The Chair: So the amendment is defeated.

We’ll revert back to clause 16. This is the subamendment that we postponed earlier to Senator Greenwood’s.

It is moved by the Honourable Senator Dalphond that the motion in amendment be further amended by adding:

That the motion in amendment be amended by adding after “effect” the following: “or for any other appropriate order”.

Is it agreed?

Hon. Senators: Agreed.

The Chair: Shall the motion in amendment, as amended, carry?

Hon. Senators: Agreed.

The Chair: Shall clause 16, as amended, carry?

Hon. Senators: Agreed.

The Chair: Shall clause 18 carry?

Hon. Senators: Agreed.

The Chair: Shall clause 19 carry?

Hon. Senators: Agreed.

The Chair: We’re moving now. Shall clause 20 carry?

Hon. Senators: Agreed.

The Chair: Shall clause 1, which contains the short title, carry?

Hon. Senators: Agreed.

The Chair: Shall the preamble carry? Senator McCallum?

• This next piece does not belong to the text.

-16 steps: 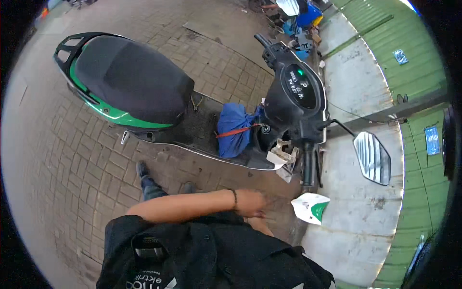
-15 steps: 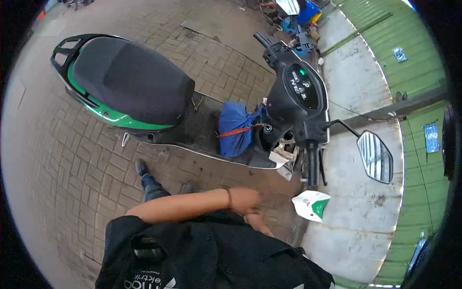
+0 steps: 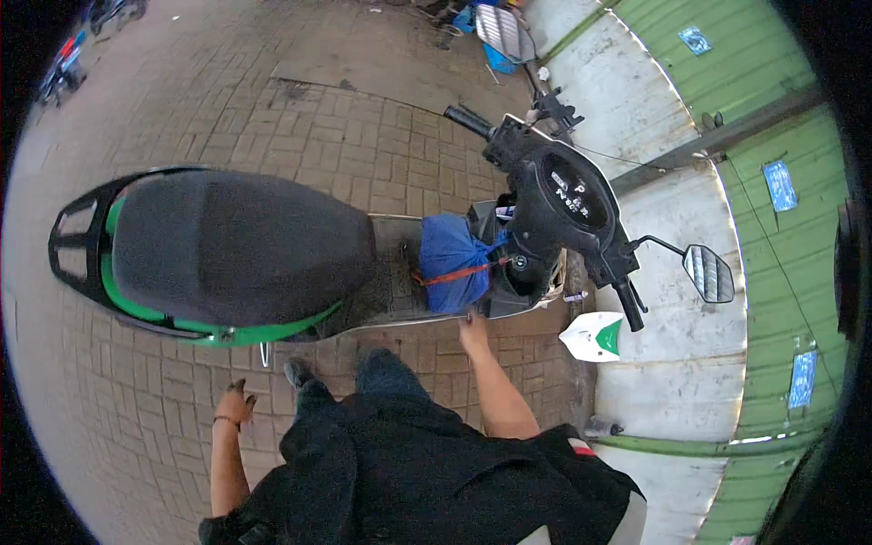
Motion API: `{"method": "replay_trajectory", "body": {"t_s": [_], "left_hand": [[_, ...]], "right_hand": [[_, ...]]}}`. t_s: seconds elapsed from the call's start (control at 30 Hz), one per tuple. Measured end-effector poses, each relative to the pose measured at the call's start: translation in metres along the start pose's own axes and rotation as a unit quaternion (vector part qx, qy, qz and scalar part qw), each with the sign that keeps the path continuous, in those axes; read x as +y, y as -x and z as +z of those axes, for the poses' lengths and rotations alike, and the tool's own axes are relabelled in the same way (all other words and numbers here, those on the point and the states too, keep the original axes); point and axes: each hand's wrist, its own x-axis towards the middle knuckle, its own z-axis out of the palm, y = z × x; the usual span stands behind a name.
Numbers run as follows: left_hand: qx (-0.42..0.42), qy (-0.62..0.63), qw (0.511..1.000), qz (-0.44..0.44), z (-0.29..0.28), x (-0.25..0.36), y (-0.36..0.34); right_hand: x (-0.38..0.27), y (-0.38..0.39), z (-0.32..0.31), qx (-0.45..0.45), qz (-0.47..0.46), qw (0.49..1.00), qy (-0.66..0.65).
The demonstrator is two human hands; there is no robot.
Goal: The person fills out a form on the seat of a scooter using a pen, then picks up a plastic panel and aligns it to the front of a scooter, and finally secures a license plate holder to the front of the scooter using a T-handle socket wrench.
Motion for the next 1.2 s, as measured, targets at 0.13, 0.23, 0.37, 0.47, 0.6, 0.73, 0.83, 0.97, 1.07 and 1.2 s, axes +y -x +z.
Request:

Senator McCallum: I’m going to do it in third reading, because the interpreters have to go and we don’t have time.

The Chair: Shall the preamble carry?

Hon. Senators: Agreed.

The Chair: Shall the title carry?

Hon. Senators: Agreed.

The Chair: Shall the bill carry, as amended?

Hon. Senators: Agreed.

The Chair: If amendments were adopted, is it agreed that the Law Clerk and Parliamentary Counsel be authorized to make necessary technical, grammatical or other required non‑substantive changes as a result of the amendments adopted by the committee, including updating cross-references and renumbering of provisions?

Hon. Senators: Agreed.

The Chair: Does the committee wish to consider appending observations to the report? We don’t have to do observations at all. They can be done in third reading. The observations can be done at third reading as speeches.

Senator D. Patterson: Can the observations be done later by steering and circulated? No?

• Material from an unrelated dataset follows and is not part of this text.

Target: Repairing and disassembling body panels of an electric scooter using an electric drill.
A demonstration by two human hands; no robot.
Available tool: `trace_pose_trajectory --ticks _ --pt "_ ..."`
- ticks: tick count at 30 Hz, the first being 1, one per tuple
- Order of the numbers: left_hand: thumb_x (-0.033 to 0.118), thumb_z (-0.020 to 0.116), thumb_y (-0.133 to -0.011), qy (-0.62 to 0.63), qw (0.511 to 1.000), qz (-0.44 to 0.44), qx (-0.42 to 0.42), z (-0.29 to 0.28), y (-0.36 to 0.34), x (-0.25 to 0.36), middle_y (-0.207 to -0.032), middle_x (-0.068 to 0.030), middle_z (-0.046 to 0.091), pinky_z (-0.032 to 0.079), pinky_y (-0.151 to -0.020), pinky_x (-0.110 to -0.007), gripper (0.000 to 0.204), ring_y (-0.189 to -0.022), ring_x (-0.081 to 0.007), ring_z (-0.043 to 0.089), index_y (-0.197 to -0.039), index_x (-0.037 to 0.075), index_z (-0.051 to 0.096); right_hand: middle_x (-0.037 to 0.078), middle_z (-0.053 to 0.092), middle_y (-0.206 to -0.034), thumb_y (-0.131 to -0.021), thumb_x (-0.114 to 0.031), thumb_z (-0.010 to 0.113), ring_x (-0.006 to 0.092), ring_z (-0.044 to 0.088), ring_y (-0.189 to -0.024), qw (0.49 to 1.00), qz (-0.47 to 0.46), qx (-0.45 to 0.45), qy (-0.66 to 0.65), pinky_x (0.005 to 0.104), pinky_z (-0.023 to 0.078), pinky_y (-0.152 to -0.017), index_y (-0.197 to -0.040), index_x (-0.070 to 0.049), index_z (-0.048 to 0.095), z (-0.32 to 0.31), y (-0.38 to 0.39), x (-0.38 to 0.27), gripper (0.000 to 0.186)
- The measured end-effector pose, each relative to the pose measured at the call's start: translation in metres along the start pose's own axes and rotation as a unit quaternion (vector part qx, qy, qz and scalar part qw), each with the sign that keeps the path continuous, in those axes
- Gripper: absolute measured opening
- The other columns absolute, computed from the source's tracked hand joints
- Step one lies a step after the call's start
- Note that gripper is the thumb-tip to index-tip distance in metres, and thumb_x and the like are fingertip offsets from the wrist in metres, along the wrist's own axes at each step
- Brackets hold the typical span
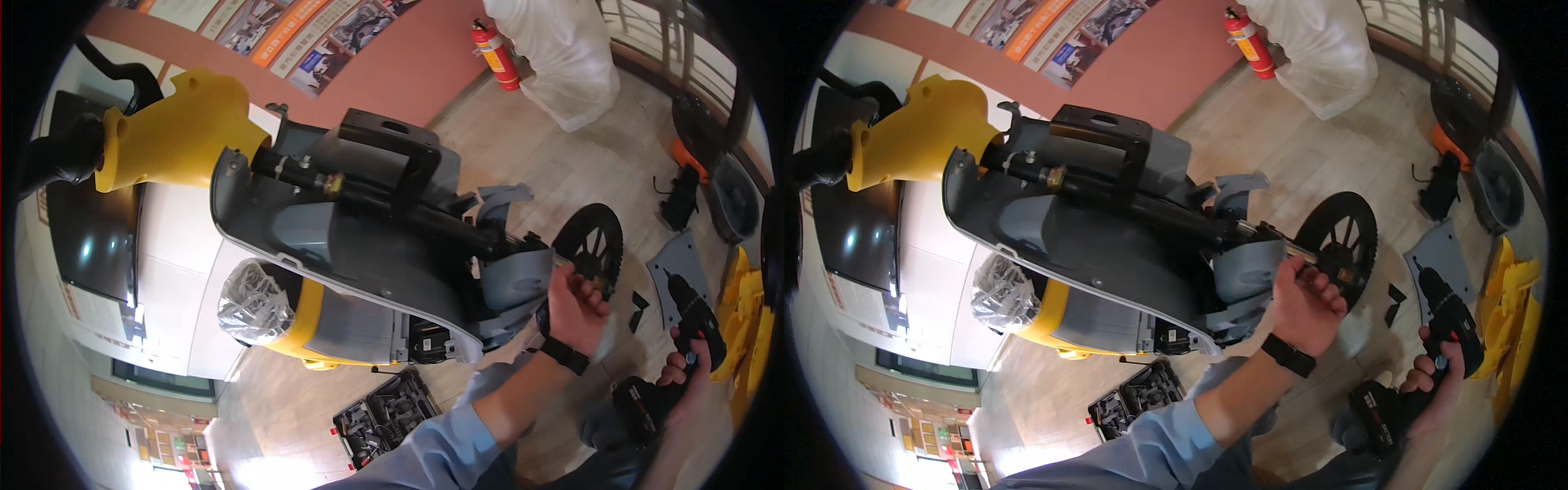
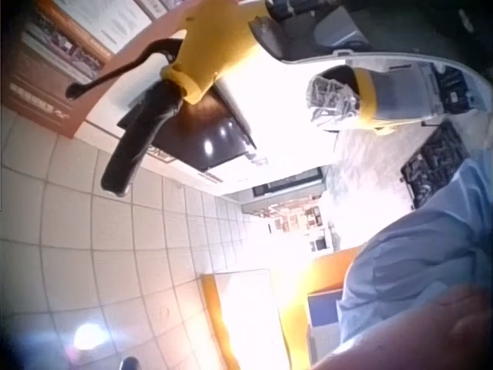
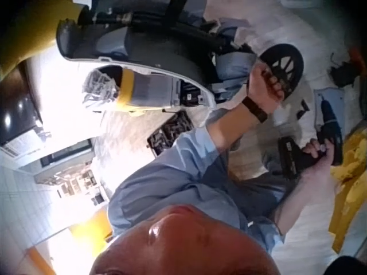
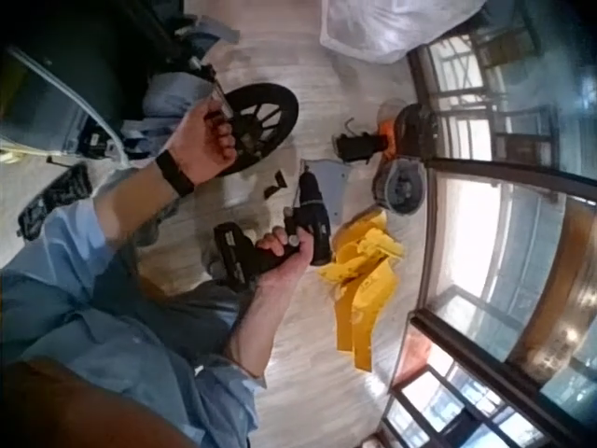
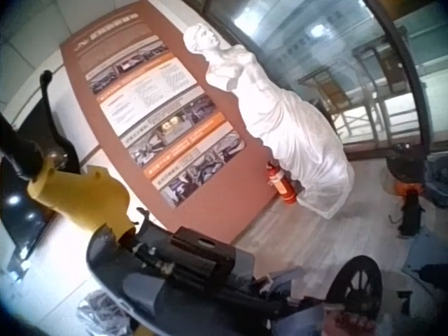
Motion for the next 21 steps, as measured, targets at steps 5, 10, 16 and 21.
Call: trace_pose_trajectory --ticks 5,10,16,21 --pt "0.033 0.057 -0.081 0.013 1.000 -0.010 0.002 0.010 0.005 0.006 -0.064 0.0015 0.037 0.030 -0.055 -0.029 0.023 -0.058 -0.0139 0.036 -0.077 0.015 0.043 -0.005 0.042 -0.055 -0.084 -0.027 0.055 0.0035 0.034 -0.039 1.000 0.005 0.000 0.006 0.0188 0.038 -0.038 -0.110 -0.010 0.056 0.008 -0.007 0.010 0.031" --pt "0.033 0.057 -0.079 0.055 0.998 0.005 -0.025 0.004 0.006 0.014 -0.067 0.0017 0.035 0.030 -0.056 -0.029 0.023 -0.060 -0.0135 0.035 -0.080 0.014 0.043 -0.004 0.042 -0.055 -0.085 -0.026 0.054 0.0040 0.036 -0.039 1.000 0.014 -0.007 0.010 0.0197 0.041 -0.040 -0.110 -0.010 0.056 0.015 -0.008 0.016 0.030" --pt "0.032 0.057 -0.078 0.050 0.998 0.007 -0.038 -0.004 0.006 0.017 -0.065 0.0009 0.036 0.030 -0.057 -0.029 0.022 -0.059 -0.0142 0.035 -0.077 0.013 0.044 -0.005 0.043 -0.057 -0.083 -0.028 0.056 0.0044 0.036 -0.040 0.997 0.051 -0.004 0.053 0.0196 0.042 -0.044 -0.109 -0.011 0.056 0.026 -0.006 0.025 0.031" --pt "0.031 0.054 -0.079 0.022 0.991 -0.018 -0.128 -0.009 0.005 0.013 -0.058 -0.0014 0.041 0.035 -0.057 -0.031 0.028 -0.056 -0.0161 0.040 -0.061 0.012 0.044 -0.004 0.042 -0.058 -0.082 -0.024 0.056 0.0055 0.036 -0.042 0.997 0.066 -0.045 0.017 0.0207 0.037 -0.045 -0.105 -0.006 0.056 0.020 0.000 0.025 0.030"
Point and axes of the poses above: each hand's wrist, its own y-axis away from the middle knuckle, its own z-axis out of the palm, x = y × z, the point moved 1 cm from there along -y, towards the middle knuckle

The Chair: There wouldn’t be a chance for the committee to discuss. I’m being told that it’s not recommended to do that practice. The best course of action is observations during the speech at third reading.

Senator Coyle: Is there a reason we couldn’t get this done on Tuesday with observations?

Senator Arnot: It’s too late for that. I think it’s better to consider this —

Senator Coyle: Yes, because then it’s more coordinated.

Senator D. Patterson: Observations are important.

The Chair: Yes. We’ll adjourn and come back at a later date.

Senator Sorensen: If we have a suggested observation, do you want us to send it to you in advance? It’s nice to have them in advance. Okay.

The Chair: Thank you for your input, everyone, and the great discussion tonight.